# WHAT IS BEING ASKED
Copy each line below that has "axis".

┌─ SUPPLIED DATA

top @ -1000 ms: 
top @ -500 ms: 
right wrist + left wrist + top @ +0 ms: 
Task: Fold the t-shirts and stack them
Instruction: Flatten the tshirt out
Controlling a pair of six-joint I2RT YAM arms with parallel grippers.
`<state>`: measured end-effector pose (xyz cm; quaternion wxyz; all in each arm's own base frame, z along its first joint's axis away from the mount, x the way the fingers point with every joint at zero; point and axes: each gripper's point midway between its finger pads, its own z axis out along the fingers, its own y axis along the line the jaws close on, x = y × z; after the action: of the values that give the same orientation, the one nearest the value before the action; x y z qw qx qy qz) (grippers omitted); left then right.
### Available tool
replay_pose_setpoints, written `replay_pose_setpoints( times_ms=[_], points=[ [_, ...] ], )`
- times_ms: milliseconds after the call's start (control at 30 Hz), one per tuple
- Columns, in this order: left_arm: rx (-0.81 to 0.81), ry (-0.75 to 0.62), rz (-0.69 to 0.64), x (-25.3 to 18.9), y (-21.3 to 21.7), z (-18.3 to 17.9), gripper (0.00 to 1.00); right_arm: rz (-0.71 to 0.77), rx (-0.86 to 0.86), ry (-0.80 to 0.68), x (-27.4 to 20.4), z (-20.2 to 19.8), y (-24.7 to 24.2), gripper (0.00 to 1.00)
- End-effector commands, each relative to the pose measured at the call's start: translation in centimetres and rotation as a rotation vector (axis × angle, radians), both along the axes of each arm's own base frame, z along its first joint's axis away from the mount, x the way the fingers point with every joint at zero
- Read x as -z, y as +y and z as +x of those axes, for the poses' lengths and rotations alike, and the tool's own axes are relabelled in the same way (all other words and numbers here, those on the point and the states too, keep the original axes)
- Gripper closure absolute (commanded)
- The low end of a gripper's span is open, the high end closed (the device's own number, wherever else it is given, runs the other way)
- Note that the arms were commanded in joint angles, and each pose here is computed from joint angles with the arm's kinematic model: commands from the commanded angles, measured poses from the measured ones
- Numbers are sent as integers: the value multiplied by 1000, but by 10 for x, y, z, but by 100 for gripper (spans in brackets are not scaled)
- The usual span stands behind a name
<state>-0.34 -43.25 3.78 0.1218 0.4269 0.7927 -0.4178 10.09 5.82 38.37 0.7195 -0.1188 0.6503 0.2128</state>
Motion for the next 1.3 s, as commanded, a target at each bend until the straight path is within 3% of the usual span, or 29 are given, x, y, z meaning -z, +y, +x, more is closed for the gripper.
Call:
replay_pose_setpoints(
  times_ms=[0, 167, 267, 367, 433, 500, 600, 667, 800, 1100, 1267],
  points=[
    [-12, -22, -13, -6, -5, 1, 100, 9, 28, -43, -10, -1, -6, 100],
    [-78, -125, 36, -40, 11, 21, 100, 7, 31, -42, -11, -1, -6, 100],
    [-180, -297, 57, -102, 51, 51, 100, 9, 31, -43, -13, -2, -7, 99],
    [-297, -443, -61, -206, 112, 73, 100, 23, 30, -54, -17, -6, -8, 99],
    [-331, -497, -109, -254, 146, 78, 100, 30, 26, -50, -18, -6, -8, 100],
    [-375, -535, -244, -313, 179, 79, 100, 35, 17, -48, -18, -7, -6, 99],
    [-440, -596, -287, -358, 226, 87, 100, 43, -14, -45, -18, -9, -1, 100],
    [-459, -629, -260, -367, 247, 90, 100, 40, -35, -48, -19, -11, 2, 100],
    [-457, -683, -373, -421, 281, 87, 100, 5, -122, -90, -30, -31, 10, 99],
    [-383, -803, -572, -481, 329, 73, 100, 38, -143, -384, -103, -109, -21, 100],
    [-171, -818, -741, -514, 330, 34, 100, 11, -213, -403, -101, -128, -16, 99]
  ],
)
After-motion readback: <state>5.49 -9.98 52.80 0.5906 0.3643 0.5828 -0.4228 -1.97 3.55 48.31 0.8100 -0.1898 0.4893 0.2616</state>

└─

# ANSWER SPACE
`<state>`: measured end-effector pose (xyz cm; quaternion wxyz; all in each arm's own base frame, z along its first joint's axis away from the mount, x the way the fingers point with every joint at zero; point and axes: each gripper's point midway between its finger pads, its own z axis out along the fingers, its own y axis along the line the jaws close on, x = y × z; after the action: of the values that give the same orientation, the one nearest the value before the action; x y z qw qx qy qz) (grippers omitted); left then right.
- End-effector commands, each relative to the pose measured at the call's start: translation in centimetres and rotation as a rotation vector (axis × angle, radians), both along the axes of each arm's own base frame, z along its first joint's axis away from the mount, x the way the fingers point with every joint at zero

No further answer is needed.